At first the path was easy… I began to wish for ice, for something to focus on, to concentrate on, to take my mind off the irritation I was feeling.

I didn’t have to wish for long …

The path soon deteriorated into a sheet of grey ice.

At first I was able to grab hold of the wire fence to pull myself along, or find a foothold of mossy ground or stone, however that soon became impossible. I managed to catch up to the younger women. They were chatting and laughing as they shuffled along the ice in their wellington boots.

“Boy, this is fun,” I called out.

We chatted about our choice of footwear. I was wearing hiking boots, which I had recently decided had less grip than my sneakers. I joked how I had left my yak traks were in the trunk of the car. One of the women (I later learnt they were sisters) told me she found micro spikes better than yak traks. Before long we were immersed in conversation.
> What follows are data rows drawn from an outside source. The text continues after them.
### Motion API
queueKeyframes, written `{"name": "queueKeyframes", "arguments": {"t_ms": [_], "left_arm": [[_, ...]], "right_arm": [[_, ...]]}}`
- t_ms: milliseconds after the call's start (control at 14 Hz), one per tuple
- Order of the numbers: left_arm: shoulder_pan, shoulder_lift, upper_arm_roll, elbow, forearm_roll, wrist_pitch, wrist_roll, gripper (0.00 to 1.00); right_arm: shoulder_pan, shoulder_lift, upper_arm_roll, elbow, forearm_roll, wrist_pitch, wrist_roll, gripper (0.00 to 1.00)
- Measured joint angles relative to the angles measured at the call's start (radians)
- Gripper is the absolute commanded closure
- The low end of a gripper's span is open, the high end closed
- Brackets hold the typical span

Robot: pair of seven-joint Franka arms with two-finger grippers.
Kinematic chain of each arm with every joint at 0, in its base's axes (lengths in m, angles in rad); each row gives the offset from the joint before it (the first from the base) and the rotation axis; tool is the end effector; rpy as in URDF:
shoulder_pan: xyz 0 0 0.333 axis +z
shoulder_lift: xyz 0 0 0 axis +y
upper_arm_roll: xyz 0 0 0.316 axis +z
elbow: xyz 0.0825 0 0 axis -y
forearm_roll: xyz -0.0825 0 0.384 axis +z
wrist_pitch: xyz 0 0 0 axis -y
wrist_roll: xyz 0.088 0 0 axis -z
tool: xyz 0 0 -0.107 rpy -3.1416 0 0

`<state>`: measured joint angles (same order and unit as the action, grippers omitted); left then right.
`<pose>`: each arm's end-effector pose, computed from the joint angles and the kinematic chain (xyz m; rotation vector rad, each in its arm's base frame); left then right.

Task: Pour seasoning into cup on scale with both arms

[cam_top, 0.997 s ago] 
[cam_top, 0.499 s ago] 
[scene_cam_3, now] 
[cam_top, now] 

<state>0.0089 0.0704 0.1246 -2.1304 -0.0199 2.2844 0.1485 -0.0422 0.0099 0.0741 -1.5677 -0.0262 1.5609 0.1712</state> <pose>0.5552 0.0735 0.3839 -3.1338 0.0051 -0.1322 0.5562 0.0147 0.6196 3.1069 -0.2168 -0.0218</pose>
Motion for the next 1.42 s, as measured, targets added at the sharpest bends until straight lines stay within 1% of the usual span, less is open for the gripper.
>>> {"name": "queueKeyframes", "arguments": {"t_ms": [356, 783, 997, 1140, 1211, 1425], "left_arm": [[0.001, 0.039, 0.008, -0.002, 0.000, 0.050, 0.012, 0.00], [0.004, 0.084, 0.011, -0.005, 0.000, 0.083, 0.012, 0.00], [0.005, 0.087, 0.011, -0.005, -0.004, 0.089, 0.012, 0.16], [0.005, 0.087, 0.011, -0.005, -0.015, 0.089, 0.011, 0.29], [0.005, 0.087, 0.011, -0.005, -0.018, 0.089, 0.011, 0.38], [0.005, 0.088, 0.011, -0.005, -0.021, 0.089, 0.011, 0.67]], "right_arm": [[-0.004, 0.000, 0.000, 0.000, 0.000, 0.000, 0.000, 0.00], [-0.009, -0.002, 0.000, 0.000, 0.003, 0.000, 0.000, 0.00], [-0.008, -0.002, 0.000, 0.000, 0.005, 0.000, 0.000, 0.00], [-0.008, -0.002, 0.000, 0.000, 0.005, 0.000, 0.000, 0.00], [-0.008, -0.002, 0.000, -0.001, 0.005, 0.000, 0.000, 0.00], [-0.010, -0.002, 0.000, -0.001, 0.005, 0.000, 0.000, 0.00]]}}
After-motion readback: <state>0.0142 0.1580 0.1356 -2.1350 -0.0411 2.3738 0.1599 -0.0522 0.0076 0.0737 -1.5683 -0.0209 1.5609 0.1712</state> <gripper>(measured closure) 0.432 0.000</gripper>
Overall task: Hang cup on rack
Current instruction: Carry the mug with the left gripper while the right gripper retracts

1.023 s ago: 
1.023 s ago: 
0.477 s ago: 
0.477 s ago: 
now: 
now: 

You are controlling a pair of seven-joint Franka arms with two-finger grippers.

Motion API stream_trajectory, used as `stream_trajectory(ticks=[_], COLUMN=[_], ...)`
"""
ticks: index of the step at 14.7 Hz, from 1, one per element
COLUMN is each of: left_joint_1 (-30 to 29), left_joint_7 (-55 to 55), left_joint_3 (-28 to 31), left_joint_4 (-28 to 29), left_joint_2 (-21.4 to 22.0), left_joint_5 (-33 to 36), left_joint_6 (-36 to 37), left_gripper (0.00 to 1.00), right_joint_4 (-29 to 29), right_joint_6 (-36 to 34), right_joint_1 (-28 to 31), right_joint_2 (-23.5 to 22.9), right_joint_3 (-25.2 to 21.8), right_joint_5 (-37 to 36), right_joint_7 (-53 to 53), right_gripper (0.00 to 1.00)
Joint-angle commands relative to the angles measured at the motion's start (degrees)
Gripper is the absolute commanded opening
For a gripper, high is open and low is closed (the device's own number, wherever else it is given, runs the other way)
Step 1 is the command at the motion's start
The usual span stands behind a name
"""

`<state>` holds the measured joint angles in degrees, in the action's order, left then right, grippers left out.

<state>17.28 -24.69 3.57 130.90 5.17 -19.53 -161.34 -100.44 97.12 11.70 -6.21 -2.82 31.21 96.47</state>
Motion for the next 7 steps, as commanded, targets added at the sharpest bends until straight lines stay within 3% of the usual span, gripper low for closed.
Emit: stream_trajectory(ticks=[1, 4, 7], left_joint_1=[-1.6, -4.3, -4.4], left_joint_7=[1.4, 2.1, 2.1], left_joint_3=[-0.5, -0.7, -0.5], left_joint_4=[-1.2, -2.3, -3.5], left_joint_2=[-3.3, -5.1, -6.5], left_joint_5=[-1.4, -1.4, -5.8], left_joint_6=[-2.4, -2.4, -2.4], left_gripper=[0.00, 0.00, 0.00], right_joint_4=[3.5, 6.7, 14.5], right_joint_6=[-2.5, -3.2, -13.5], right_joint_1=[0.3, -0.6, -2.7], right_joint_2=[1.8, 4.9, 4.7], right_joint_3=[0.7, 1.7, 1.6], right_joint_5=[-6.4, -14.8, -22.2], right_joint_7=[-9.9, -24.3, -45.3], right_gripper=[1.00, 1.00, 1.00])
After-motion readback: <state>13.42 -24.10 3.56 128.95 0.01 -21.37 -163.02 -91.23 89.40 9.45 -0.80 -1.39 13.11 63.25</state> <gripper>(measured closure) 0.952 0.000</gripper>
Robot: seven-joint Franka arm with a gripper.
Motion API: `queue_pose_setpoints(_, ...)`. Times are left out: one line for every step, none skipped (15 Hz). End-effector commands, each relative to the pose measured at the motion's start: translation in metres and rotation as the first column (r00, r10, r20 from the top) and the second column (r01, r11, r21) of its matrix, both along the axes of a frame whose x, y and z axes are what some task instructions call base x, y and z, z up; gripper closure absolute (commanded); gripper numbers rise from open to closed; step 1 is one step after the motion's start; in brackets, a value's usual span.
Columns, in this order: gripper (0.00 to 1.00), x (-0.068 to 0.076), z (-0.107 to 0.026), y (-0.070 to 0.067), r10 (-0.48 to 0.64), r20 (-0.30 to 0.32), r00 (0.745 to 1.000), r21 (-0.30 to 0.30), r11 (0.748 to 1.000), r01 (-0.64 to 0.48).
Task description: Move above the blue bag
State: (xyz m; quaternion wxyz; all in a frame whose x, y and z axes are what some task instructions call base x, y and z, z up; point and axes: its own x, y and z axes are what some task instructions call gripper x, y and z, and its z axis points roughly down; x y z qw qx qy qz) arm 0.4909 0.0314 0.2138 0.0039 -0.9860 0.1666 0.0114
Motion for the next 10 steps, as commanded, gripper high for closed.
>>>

Everything from where do you live, to what do you do, how many and how old are your children until I was talking about Kari’s recent experience at Peterborough NH working as an admin assistant at the McDowell Artists Colony. One of the sisters knew of the colony because she had lived in Peterborough for many years before moving further north.

When you speak about McDowell, you notice an immediate shift in the energy of people familiar with it. For Andrea, her already deep dark eyes seemed to open wider to reveal what had already attracted me and totally engrossed me in her. I had been entranced by her soft spoken voice, the way she seemed to carefully choose each word before she uttered it. She was grounded and at peace, everything I wanted to be but was far from, especially at the moment I had attached myself to her and her sister Hillary. Hillary, on the other hand who continued on perhaps twenty feet ahead of us, every few minutes would let out a raucous laugh. She seemed so content and amused with the task of negotiating the difficulties of the icy path, even if it wasn’t humor that caused her outbursts, they landed on me with a light gaiety which lifted my mood.

We continued, Andrea and I deep in discussion, me lost in her deep dark eyes, and Hillary almost dancing with delight, slipping and sliding all the way along the south side of the pond path until we reached the boat ramp.

It was almost 4.30pm when we arrived back and the parking area was about to close for the evening. We hiked along the road toward it before saying our farewells. When we did, we hugged and Andrea slipped her business card into the palm of my hand. “Give this to your daughter if she is ever back in Peterborough,” she said. “Oh, I will,” I replied glancing down it.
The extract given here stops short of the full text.